TASK DETAILS ▸ Repeat the listing verbatim. Drop any pictures.

=== DATASET CONTENT ===

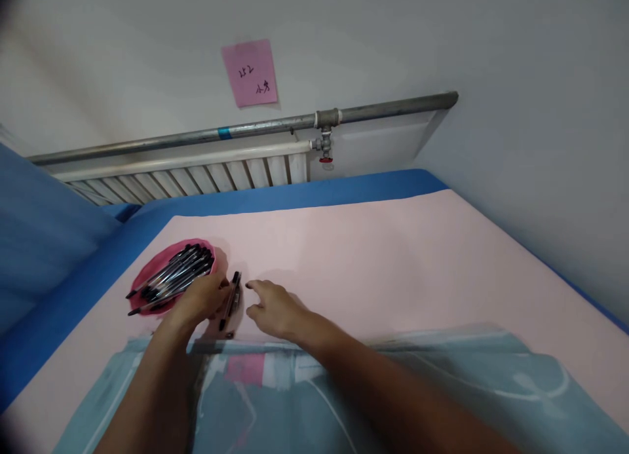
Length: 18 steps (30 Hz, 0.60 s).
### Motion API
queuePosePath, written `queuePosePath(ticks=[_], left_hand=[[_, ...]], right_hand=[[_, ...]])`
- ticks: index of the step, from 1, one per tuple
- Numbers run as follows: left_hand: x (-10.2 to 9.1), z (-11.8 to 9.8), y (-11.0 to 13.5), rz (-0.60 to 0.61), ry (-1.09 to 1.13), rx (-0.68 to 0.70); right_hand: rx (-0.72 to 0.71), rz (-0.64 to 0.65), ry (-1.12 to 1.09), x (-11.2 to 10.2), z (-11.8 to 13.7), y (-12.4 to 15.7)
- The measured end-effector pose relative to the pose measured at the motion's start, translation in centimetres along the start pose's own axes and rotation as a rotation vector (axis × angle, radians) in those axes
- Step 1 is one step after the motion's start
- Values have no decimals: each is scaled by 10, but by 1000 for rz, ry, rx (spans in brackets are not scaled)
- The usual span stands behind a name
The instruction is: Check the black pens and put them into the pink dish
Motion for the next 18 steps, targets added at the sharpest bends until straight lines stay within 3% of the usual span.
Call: queuePosePath(ticks=[10, 14, 18], left_hand=[[-3, -3, 4, -12, -36, 3], [-23, -6, 5, -168, -96, 70], [-59, 16, 6, -399, -236, -52]], right_hand=[[-237, 83, 252, 11, 23, 4], [-251, 78, 220, 9, 23, 2], [-202, 76, 180, 7, 15, -1]])
Point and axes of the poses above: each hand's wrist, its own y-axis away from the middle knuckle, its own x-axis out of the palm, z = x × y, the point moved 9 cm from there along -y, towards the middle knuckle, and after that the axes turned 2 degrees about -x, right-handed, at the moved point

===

PROBLEM SOLUTION ▸
Length: 18 steps (30 Hz, 0.60 s).
### Motion API
queuePosePath, written `queuePosePath(ticks=[_], left_hand=[[_, ...]], right_hand=[[_, ...]])`
- ticks: index of the step, from 1, one per tuple
- Numbers run as follows: left_hand: x (-10.2 to 9.1), z (-11.8 to 9.8), y (-11.0 to 13.5), rz (-0.60 to 0.61), ry (-1.09 to 1.13), rx (-0.68 to 0.70); right_hand: rx (-0.72 to 0.71), rz (-0.64 to 0.65), ry (-1.12 to 1.09), x (-11.2 to 10.2), z (-11.8 to 13.7), y (-12.4 to 15.7)
- The measured end-effector pose relative to the pose measured at the motion's start, translation in centimetres along the start pose's own axes and rotation as a rotation vector (axis × angle, radians) in those axes
- Step 1 is one step after the motion's start
- Values have no decimals: each is scaled by 10, but by 1000 for rz, ry, rx (spans in brackets are not scaled)
- The usual span stands behind a name
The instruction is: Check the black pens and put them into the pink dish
Motion for the next 18 steps, targets added at the sharpest bends until straight lines stay within 3% of the usual span.
Call: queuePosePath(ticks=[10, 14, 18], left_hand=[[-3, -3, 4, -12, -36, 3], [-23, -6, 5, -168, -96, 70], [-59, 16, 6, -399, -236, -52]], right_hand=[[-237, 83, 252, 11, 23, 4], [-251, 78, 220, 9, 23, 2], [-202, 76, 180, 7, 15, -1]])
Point and axes of the poses above: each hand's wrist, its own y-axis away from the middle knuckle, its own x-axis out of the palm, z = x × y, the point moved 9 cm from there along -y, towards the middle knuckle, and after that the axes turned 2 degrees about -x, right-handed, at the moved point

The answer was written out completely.